In 1999, Pennsylvania adopted its Electronic Transactions Act (73 P.S. 2260), a version of the Uniform Electronic Transactions Act (“UETA”), in order to enhance and promote the reliability of electronic commerce. The UETA provides, among other things, that a record or signature “may not be denied legal effect or enforceability solely because it is in electronic form.”

The UETA does not stipulate any specific form or implementation of electronic signatures, instead requiring only that reasonable security procedures be used to authenticate the source of an electronic signature – to attribute it to a particular person. Reasonable security methods may vary depending on the risks associated with a given transaction.

These guidelines cover the proper development and use of electronic signatures. They are not applicable to purely internal University processes already addressed by workflow, TUmarketplace, or other existing applications centrally managed and supported by Information Technology Services.


Temple University supports the development and use of electronic signature processes. In accordance with Pennsylvania law, electronic signatures must be authenticated by reasonable security measures. The following are basic principles for developing, implementing and using an e-signature process:

Note: All requests to develop and use an electronic signature process must be approved by the cognizant Vice President/Provost and submitted to Chief Information Security Officer and University Counsel for approval prior to implementation.

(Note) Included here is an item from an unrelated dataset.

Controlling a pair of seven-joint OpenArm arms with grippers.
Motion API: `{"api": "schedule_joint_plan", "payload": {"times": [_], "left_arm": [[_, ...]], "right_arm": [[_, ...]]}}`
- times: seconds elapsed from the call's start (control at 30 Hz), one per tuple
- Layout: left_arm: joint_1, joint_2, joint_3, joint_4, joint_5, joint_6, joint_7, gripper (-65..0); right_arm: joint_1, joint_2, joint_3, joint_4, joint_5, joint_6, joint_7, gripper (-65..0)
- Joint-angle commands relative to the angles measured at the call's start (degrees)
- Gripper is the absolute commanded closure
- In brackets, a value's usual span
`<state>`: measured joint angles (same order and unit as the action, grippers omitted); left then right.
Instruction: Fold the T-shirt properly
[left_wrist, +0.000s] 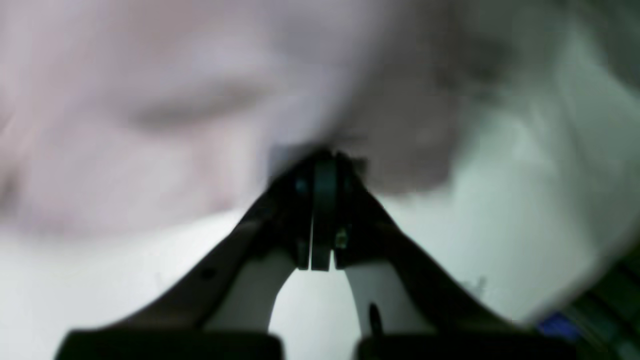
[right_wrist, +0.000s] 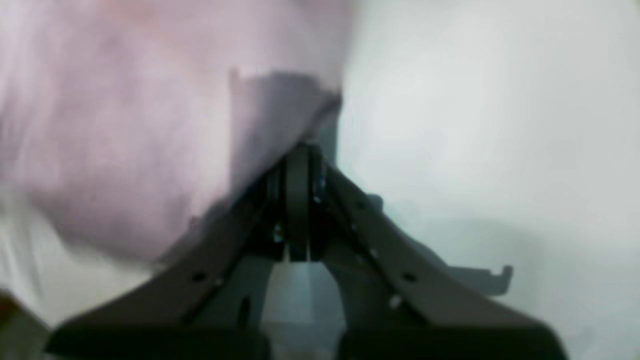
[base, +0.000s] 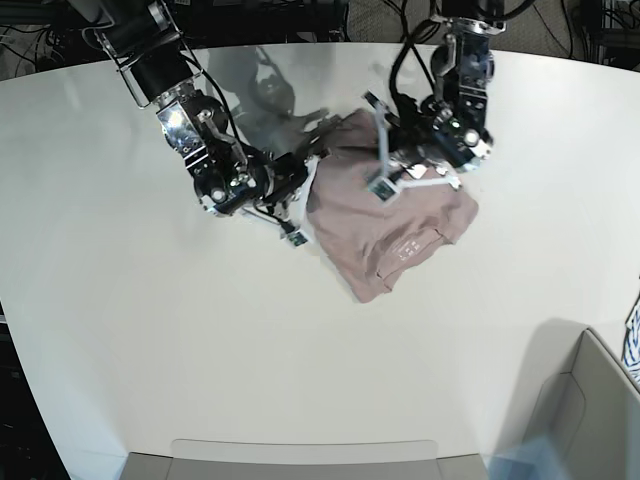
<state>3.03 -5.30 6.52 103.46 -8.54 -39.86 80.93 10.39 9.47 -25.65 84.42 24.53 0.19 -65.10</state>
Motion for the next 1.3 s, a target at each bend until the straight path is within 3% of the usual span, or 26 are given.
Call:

  • University policies and procedures applicable to contracts must be followed.
  • You must provide any consumer (individual) the option to use a paper signature.
  • Transactions must include an appropriate form of user authentication (e.g., AccessNet username/password, PIN, email verification, or digital certificate) with audit capability.
  • User must perform secondary action, such as clicking “I agree” or provide e-signature via mouse or some other input device.
  • User must input full name below e-signature.
  • Time and date of e-signature must be captured.
  • Along with the e-signature and the “I agree” checkbox, the typed full name and time and date must be bound to the electronic record in perpetuity.
  • Document must indicate in or on the recordation of the electronic signature that it was electronically signed.
  • After signing, the document must be transmitted in a secure fashion to all parties in a format acceptable by the applicable University record/file/database.; e.g., an appointment letter must be in a format acceptable to “Xtender” for Banner.
  • Additional processes may be required for the electronic record to satisfy notarization requirements and/or transactions being signed under penalty of perjury. These additional requirements must at least perform the same function as traditional notarization.


  1. AUTHENTICATION - To establish an electronic signature as genuine by verifying the identity of the person providing it.
  2. ELECTRONIC RECORD - A record, including a contract, which is created, generated, sent, communicated, received, or stored by electronic means.
  3. ELECTRONIC SIGNATURE - An electronic sound, symbol or process attached to or logically associated with a record and executed or adopted by a person with the intent to sign the record.
  4. TRANSACTION - A discrete event between two parties that supports a business or programmatic purpose.